这个题解使用了并查集（union-find）数据结构来管理元素交换的可能性。首先，通过allowedSwaps提供的索引对，构建并查集，以此确定source中哪些元素可以通过交换被重新组织。接着，使用一个映射（字典）来记录每个并查集根节点下所有元素的出现频率。最后，遍历target数组，并尝试从相对应的并查集根节点的字典中删除target中的元素。如果在字典中找不到相应元素，汉明距离就增加1。这样，最终的汉明距离就是source和target在所有允许的交换操作后，仍然不匹配的元素总数。

时间复杂度: O(n)

空间复杂度: O(n)

class Solution:
    def minimumHammingDistance(self, source: List[int], target: List[int], allowedSwaps: List[List[int]]) -> int:
        n = len(source)  # 数组长度
        parent = list(range(n))  # 初始化并查集的父节点数组

        def find(x):
            if x != parent[x]:
                parent[x] = find(parent[x])  # 路径压缩
            return parent[x]

        def union(x, y):
            root_x = find(x)
            root_y = find(y)
            if root_x != root_y:
                parent[root_x] = root_y  # 合并两个集合

        # 根据allowedSwaps构建并查集
        for swap in allowedSwaps:
            union(swap[0], swap[1])

        # 为每个根节点构建元素频率字典
        groups = {}
        for i in range(n):
            root = find(i)
            if root not in groups:
                groups[root] = {}
            groups[root][source[i]] = groups[root].get(source[i], 0) + 1

        # 计算汉明距离
        hamming_distance = 0
        for i in range(n):
            root = find(i)
            if target[i] not in groups[root] or groups[root][target[i]] == 0:
                hamming_distance += 1  # 找不到匹配元素，增加距离
            else:
                groups[root][target[i]] -= 1  # 找到匹配元素，减少频率

        return hamming_distance

Explore

并查集通过将可以互相交换的元素组织成一个集合来确保这些元素可以自由重组。每次调用union操作，它将两个元素的根节点合并，这样所有连接的元素最终都会共享同一个根节点。当多个交换操作涉及相互连接的元素时，这些元素通过不断的union操作最终都会归属于同一个根节点下，从而形成一个可以自由交换元素的大集合。

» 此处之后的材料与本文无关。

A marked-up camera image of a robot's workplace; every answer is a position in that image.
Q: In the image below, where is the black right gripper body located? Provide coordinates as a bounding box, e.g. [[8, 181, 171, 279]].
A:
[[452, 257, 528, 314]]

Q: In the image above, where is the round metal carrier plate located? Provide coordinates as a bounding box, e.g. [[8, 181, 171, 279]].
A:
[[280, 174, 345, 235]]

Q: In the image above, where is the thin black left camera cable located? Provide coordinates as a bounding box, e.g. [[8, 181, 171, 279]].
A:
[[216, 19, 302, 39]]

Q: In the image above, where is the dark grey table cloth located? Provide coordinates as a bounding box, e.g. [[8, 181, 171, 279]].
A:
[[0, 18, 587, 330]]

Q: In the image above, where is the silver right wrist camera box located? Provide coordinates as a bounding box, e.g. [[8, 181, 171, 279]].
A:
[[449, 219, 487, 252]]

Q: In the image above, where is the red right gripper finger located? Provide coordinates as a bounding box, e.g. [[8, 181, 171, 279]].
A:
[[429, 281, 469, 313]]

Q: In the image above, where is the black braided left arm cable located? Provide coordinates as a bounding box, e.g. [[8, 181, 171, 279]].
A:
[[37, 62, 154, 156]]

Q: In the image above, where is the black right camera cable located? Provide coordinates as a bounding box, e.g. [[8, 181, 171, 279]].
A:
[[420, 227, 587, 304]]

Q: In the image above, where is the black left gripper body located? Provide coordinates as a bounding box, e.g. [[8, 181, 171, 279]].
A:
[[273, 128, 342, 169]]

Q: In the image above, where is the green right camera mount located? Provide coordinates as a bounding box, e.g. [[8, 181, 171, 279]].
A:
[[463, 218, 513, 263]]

元素频率字典是在构建并查集之后、计算汉明距离之前构建的。在所有的union操作完成后，每个元素都已经被分配到一个确定的集合中，此时构建频率字典可以准确地记录下每个集合中不同元素的出现次数。这样做的原因是，只有在集合构建完成后，我们才能得到每个元素最终所属的集合，进而正确统计和利用这些信息来与target数组进行比较和匹配。

题解中通过构建每个集合的元素频率字典来处理重复元素的匹配问题。这个字典记录了每个集合中每种元素出现的次数。在计算汉明距离时，对于target中的每个元素，程序会尝试从相应集合的字典中减少这个元素的计数。如果字典中该元素的计数已经为零或者元素不存在于字典中，就增加汉明距离。这种方法确保了即使在source和target中元素有重复时，也能正确地匹配相同元素的数量，只有无法匹配的元素才会增加汉明距离。

当target中的元素在对应的并查集组中不存在时，直接增加汉明距离是因为这表示source数组中的元素，即使经过所有允许的交换，仍无法匹配target中的该元素。增加汉明距离是为了反映这种不匹配的情况。潜在的遗漏可能发生在错误地管理并查集或元素频率字典时，例如并查集的合并操作没有正确执行，或者频率统计有误。但如果这些数据结构和操作都正确无误，直接增加汉明距离是合理且必要的，因为它确实反映了两个数组在经过所有可能的合法交换后的差异。